#### EXERCISE
You are to retype all of the data exactly as it appears.

#### DATA EXTRACT
◇ ◇ ◇ ◇ ◇ ◇ ◇
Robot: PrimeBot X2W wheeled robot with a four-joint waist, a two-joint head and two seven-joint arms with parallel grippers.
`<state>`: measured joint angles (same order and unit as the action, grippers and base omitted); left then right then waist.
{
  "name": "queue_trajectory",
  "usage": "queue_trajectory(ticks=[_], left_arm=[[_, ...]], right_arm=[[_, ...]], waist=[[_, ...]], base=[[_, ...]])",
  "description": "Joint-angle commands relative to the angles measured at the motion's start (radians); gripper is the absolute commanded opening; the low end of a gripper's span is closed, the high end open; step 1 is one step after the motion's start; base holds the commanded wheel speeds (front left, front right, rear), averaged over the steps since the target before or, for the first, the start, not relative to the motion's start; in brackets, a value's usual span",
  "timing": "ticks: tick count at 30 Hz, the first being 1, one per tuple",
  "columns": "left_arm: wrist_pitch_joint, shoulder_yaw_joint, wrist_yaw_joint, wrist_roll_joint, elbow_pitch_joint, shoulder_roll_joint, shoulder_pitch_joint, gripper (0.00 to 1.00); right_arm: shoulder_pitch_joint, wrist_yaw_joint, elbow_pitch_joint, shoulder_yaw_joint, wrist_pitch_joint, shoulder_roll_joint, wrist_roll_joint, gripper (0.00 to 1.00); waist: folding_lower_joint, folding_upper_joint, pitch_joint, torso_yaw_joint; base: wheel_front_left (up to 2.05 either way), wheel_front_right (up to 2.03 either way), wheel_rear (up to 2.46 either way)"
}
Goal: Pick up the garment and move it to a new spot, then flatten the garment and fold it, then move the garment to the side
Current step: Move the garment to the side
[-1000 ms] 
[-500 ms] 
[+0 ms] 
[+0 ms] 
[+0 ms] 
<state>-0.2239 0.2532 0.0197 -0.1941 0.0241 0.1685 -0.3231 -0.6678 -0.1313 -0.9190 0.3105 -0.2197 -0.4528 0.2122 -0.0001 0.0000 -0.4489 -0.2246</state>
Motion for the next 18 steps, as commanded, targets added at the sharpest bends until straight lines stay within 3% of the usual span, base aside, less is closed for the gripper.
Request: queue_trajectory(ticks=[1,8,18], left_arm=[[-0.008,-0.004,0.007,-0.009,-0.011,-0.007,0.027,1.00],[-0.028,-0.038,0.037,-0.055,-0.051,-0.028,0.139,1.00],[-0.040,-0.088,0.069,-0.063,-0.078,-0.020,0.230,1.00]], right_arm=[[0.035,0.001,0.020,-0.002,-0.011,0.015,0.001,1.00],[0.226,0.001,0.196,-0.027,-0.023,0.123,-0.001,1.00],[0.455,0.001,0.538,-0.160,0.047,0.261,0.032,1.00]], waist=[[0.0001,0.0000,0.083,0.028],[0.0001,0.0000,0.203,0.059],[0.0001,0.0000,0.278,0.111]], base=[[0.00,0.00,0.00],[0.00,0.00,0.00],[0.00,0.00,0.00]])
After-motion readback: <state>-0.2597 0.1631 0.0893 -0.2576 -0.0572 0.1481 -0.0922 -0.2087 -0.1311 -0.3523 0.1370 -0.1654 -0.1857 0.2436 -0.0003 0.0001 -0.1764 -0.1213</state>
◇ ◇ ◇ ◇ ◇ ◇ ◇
#### EXERCISE RESPONSE
Robot: PrimeBot X2W wheeled robot with a four-joint waist, a two-joint head and two seven-joint arms with parallel grippers.
`<state>`: measured joint angles (same order and unit as the action, grippers and base omitted); left then right then waist.
{
  "name": "queue_trajectory",
  "usage": "queue_trajectory(ticks=[_], left_arm=[[_, ...]], right_arm=[[_, ...]], waist=[[_, ...]], base=[[_, ...]])",
  "description": "Joint-angle commands relative to the angles measured at the motion's start (radians); gripper is the absolute commanded opening; the low end of a gripper's span is closed, the high end open; step 1 is one step after the motion's start; base holds the commanded wheel speeds (front left, front right, rear), averaged over the steps since the target before or, for the first, the start, not relative to the motion's start; in brackets, a value's usual span",
  "timing": "ticks: tick count at 30 Hz, the first being 1, one per tuple",
  "columns": "left_arm: wrist_pitch_joint, shoulder_yaw_joint, wrist_yaw_joint, wrist_roll_joint, elbow_pitch_joint, shoulder_roll_joint, shoulder_pitch_joint, gripper (0.00 to 1.00); right_arm: shoulder_pitch_joint, wrist_yaw_joint, elbow_pitch_joint, shoulder_yaw_joint, wrist_pitch_joint, shoulder_roll_joint, wrist_roll_joint, gripper (0.00 to 1.00); waist: folding_lower_joint, folding_upper_joint, pitch_joint, torso_yaw_joint; base: wheel_front_left (up to 2.05 either way), wheel_front_right (up to 2.03 either way), wheel_rear (up to 2.46 either way)"
}
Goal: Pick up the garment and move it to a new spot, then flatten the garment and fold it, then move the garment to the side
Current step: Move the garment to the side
[-1000 ms] 
[-500 ms] 
[+0 ms] 
[+0 ms] 
[+0 ms] 
<state>-0.2239 0.2532 0.0197 -0.1941 0.0241 0.1685 -0.3231 -0.6678 -0.1313 -0.9190 0.3105 -0.2197 -0.4528 0.2122 -0.0001 0.0000 -0.4489 -0.2246</state>
Motion for the next 18 steps, as commanded, targets added at the sharpest bends until straight lines stay within 3% of the usual span, base aside, less is closed for the gripper.
Request: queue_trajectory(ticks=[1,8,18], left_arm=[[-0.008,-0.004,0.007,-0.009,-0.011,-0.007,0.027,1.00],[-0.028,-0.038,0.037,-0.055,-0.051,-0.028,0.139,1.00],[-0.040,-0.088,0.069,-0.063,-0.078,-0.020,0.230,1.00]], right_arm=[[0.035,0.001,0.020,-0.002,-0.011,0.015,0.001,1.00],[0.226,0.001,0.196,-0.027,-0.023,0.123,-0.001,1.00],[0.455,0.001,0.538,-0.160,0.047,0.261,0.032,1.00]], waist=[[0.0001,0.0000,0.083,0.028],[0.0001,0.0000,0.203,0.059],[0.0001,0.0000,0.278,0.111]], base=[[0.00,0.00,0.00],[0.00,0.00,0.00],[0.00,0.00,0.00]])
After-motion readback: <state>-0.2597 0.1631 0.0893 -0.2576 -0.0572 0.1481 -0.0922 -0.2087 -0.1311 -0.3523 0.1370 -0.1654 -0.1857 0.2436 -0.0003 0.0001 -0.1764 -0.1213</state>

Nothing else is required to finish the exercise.